Lalu pesanan-pesanan yang semakin bejibun membuatku lupa untuk sekadar menanyakan kabar pada Papa. Beberapa kali telepon dari Dini dan Papa kulewatkan karena aku benar-benar sedang hectic. BBM dan Whatsapp pun tak pernah sempat kubalas. Jika malam hari terpikir untuk menelepon balik namun saking lelahnya, aku lupa. Pagi langsung kuisi dengan kesibukan tiada henti. Begitu setiap hari. Bukan beralasan tapi memang seperti itu kenyataannya. Sampai Dini meneleponku dengan nomor asing.
Aku duduk di tepian peti.

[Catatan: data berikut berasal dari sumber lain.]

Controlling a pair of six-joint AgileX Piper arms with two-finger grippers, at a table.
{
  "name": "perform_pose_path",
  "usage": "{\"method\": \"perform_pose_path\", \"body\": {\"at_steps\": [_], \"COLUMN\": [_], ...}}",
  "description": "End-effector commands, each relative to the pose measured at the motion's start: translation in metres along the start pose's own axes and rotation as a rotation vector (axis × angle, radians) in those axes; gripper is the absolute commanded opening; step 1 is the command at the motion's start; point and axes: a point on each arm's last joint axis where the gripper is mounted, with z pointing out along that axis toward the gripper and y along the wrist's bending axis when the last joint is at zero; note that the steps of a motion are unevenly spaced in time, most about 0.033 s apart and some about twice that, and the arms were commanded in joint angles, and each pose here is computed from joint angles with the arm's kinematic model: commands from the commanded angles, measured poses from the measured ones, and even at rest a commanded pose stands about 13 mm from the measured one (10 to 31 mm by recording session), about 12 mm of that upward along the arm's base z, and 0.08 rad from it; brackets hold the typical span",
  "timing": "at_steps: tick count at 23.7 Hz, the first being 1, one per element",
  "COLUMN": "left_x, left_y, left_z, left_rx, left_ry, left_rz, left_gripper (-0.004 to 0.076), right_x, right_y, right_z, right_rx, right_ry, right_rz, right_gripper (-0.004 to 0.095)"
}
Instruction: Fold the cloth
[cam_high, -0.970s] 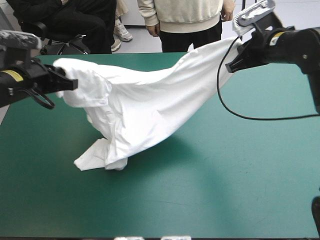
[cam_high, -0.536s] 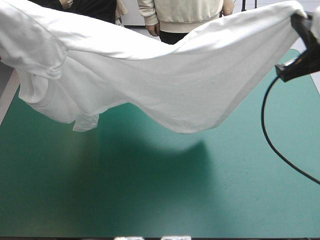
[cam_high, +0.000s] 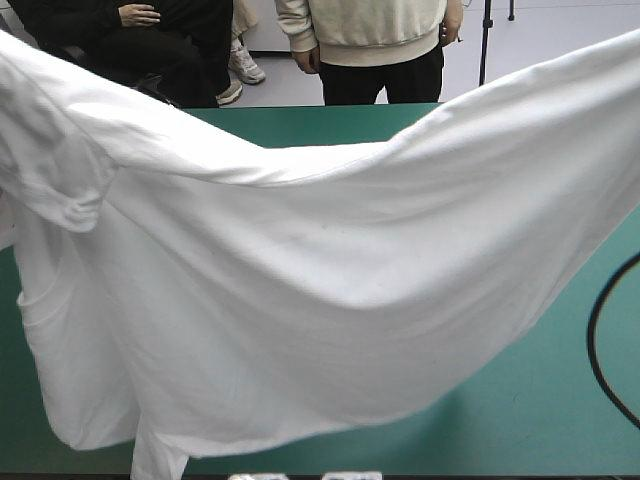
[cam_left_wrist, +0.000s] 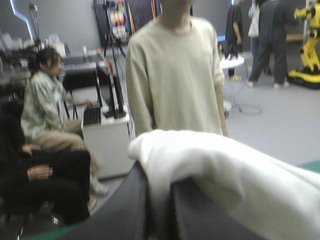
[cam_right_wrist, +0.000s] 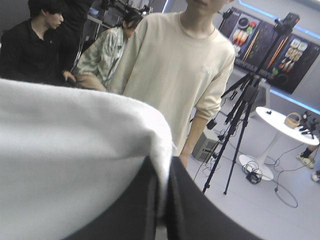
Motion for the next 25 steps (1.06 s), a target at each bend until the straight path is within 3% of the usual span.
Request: {"method": "perform_pose_path", "body": {"at_steps": [1,3,7,10,16,19,25], "left_x": [0.027,0.050,0.124,0.171,0.247,0.279,0.330], "left_y": [0.007,0.010,0.018,0.026,0.031,0.032,0.035], "left_z": [0.050,0.077,0.155,0.207,0.288,0.314,0.352], "left_rx": [-0.004,0.005,-0.003,-0.045,-0.044,-0.044,-0.064], "left_ry": [0.132,0.232,0.452,0.499,0.583,0.609,0.605], "left_rz": [-0.050,-0.068,-0.098,-0.082,-0.123,-0.138,-0.133], "left_gripper": [-0.0017,-0.0017,-0.0017,-0.0017,-0.0017,-0.0017,0.0012], "right_x": [0.017,0.032,0.105,0.161,0.273,0.304,0.331], "right_y": [0.004,0.010,0.034,0.051,0.086,0.096,0.099], "right_z": [0.049,0.078,0.185,0.262,0.382,0.414,0.464], "right_rx": [-0.039,-0.088,-0.205,-0.244,-0.270,-0.277,-0.215], "right_ry": [0.125,0.207,0.483,0.611,0.744,0.773,0.727], "right_rz": [0.016,0.027,0.058,0.068,0.064,0.073,0.058], "right_gripper": [-0.0013,-0.0013,-0.0013,-0.0013,-0.0013,0.0000,0.0400]}}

Dini duduk di sampingku. Terisak tanpa henti sejak aku datang. Bahkan mungkin tak berhenti sejak di rumah sakit kemarin. Khotbah dari Pendeta tentang kematian tak terdengar jelas di telingaku. Mataku hanya fokus pada dia yang sedang terbaring di dalam peti. Pikiranku sedang berkelahi. Antara menerima kenyataan dan tidak. Semua terasa absurd.
Bagaimana mungkin Papa sudah tidak ada? Bagaimana mungkin aku tak akan pernah melihatnya lagi? Bukankah Papa berjanji akan menungguku pulang?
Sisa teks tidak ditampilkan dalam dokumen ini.